Configure the Jobserver to Collibra Data Intelligence Platform communication

By default, Collibra Data Intelligence Platform sends jobs to a Jobserver but you also have the possibility to have the Jobserver poll Collibra Data Intelligence Platform for jobs.

In this section, we describe how to configure the Jobserver to poll Collibra for jobs. You will have to configure both the Data Governance Center service and the Jobserver service.

Prerequisites

Steps

Configure the Jobserver service

Warning 

Only apply changes to these settings if you are really experienced with JVM parameters. Changing parameters may cause serious performance issues.
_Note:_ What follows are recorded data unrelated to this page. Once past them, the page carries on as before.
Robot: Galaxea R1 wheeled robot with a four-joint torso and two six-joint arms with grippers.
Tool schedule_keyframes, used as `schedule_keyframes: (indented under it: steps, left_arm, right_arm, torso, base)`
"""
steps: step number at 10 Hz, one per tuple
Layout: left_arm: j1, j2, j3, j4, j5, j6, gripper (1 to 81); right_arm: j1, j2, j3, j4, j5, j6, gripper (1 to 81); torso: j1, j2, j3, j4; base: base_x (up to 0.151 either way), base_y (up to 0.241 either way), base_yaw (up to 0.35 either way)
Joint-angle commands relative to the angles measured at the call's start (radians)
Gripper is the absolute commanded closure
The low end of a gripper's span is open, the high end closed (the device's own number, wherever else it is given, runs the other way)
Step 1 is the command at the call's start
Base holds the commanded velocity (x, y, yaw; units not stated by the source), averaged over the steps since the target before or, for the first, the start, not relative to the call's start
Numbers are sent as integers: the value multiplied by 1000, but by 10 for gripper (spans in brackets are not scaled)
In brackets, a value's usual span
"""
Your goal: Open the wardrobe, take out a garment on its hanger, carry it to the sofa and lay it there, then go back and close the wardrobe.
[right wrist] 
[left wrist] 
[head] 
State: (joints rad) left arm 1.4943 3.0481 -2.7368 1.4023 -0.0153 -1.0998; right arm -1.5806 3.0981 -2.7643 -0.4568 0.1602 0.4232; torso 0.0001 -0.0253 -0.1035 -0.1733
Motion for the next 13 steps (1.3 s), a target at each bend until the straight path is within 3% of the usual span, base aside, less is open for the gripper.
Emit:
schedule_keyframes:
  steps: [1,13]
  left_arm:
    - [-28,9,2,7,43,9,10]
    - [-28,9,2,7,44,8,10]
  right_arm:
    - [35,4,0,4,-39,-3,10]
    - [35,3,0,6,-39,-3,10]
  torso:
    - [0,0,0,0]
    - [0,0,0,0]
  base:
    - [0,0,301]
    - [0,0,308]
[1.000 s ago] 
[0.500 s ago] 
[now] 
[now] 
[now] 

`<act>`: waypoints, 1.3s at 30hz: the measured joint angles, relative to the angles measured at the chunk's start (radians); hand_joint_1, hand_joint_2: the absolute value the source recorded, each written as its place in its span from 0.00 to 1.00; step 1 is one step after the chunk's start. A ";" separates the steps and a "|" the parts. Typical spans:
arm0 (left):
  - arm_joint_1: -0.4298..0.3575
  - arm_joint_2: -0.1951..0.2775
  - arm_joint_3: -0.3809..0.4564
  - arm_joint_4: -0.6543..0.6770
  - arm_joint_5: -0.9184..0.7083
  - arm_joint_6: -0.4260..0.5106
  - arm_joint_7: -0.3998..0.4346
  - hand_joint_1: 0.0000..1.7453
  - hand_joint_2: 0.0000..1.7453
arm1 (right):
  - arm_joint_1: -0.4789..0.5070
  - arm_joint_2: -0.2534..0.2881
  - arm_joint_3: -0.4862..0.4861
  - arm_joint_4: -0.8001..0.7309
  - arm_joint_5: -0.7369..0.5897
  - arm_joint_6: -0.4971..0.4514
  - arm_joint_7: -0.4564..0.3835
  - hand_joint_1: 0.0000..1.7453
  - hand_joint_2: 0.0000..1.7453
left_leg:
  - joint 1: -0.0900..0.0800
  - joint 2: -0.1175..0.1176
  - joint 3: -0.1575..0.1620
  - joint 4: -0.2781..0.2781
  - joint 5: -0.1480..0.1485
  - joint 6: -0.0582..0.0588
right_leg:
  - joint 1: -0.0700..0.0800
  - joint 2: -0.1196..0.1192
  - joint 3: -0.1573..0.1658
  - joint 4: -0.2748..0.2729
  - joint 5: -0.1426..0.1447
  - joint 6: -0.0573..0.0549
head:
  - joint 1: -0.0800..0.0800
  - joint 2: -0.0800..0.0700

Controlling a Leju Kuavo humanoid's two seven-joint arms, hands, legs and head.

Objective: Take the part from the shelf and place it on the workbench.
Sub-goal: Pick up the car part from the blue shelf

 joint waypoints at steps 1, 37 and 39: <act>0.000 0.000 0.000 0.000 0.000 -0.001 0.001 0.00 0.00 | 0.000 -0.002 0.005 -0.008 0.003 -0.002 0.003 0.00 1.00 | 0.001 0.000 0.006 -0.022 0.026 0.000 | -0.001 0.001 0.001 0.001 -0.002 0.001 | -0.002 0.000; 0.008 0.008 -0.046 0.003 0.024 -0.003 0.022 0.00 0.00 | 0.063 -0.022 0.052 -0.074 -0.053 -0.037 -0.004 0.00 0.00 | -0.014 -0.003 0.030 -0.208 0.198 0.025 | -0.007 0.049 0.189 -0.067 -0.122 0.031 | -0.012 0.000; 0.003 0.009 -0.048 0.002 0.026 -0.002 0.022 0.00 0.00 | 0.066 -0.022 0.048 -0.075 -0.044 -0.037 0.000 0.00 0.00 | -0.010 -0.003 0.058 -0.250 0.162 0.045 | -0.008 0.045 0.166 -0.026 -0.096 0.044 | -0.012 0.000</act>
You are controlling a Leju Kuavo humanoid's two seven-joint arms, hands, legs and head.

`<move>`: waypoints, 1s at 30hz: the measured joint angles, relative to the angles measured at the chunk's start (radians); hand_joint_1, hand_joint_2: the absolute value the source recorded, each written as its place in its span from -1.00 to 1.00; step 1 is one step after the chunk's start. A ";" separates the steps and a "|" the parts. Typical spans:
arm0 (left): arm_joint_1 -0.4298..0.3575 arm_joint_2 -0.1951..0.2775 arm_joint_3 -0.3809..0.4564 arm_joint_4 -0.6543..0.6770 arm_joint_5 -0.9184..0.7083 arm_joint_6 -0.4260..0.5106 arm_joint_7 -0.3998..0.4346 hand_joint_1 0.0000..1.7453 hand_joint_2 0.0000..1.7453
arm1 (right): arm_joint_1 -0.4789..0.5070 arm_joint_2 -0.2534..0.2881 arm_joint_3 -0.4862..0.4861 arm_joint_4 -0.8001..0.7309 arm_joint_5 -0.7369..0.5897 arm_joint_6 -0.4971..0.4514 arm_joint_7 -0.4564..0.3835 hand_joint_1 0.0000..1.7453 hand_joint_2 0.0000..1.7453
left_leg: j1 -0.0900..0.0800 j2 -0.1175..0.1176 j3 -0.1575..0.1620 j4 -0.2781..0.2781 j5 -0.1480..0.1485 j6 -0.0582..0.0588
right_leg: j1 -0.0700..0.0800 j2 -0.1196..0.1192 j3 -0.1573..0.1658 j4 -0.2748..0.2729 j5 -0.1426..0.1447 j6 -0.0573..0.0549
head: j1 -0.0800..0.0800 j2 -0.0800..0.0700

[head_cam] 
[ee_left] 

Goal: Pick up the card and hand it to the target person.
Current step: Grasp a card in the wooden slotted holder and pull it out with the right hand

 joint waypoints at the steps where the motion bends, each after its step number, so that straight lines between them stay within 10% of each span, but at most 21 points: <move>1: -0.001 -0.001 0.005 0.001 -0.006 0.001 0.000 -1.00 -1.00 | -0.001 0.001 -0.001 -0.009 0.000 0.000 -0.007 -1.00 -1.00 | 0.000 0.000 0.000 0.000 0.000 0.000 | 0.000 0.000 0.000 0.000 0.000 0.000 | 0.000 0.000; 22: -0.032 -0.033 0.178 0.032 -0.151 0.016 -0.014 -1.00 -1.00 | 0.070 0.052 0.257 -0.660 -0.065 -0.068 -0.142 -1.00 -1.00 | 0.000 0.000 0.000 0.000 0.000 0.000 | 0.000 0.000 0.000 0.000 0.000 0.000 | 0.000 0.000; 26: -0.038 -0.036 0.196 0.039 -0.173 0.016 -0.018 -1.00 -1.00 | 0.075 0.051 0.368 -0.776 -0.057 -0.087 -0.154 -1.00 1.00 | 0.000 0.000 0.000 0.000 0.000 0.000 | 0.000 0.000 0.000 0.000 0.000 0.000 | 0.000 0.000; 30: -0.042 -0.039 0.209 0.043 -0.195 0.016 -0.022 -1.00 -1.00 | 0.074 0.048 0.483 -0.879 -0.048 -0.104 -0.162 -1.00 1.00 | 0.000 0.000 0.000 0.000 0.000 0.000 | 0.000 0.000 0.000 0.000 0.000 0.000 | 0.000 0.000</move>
To remove an individual JVM property you must use the delete icon () alongside the property, otherwise, the service will interpret it as a blank line and fail to start correctly.

Restart the service after editing the JVM parameters.

Execute the following steps in the Collibra Console instance that manages your Jobserver:

  1. Open Collibra Console with a user profile that has the SUPER role.
    Collibra Console opens with the Infrastructure page.

    Tip The default address to access Collibra Console is <server hostname>:4402, but you may have set another port during the installation of Collibra Console. Keep in mind that a firewall of your operating system can block the access to Collibra Console.

  2. Click the Jobserver service of a Collibra environment.
  3. Click Infrastructure Configuration.
  4. Click JVM configuration.
  5. Click Edit configuration.
  6. Add the following JVM settings:

    Setting

    Description

    reversehttp.gateway

    The setting to enable the Jobserver's gateway. To enable the communication from the on-premises Jobserver to the Collibra Data Intelligence Platform environment., this value must be true.

    Example -Dreversehttp.gateway=true

    proxy.url

    The URL of the Collibra environment, followed by reversehttp-poll/<gateway-id>.

    This "gateway-id" must be identical to the one used in the Name parameter when you add the Jobserver to the DGC service.

    The value of this setting is case-sensitive.

    Example -Dproxy.url=https://<your-environment-url>/reversehttp-poll/Jobserver-1
    target.url

    The URL of your the target system, either an on-premises Jobserver or a Tableau server.

    Example 
    • Jobserver: -Dtarget.url=http://localhost:4404
    • Tableau server: -Dtarget.url=https://tableau-sales.yourcompany.com

    http.proxy.host

    (optional)

    The hostname of the HTTP proxy server for outbound connections to your Collibra Data Intelligence Platform environment.

    This option is used to enable outbound traffic monitoring.

    Example -Dhttp.proxy.host=proxy.yourcompany.com

    http.proxy.port

    (optional)

    The port of the HTTP proxy server for outbound connections to your Collibra Data Intelligence Platform environment.

    This option is used to enable outbound traffic monitoring.

    Example -Dhttp.proxy.port=8080

    username

    The username of any Collibra user for basic authentication.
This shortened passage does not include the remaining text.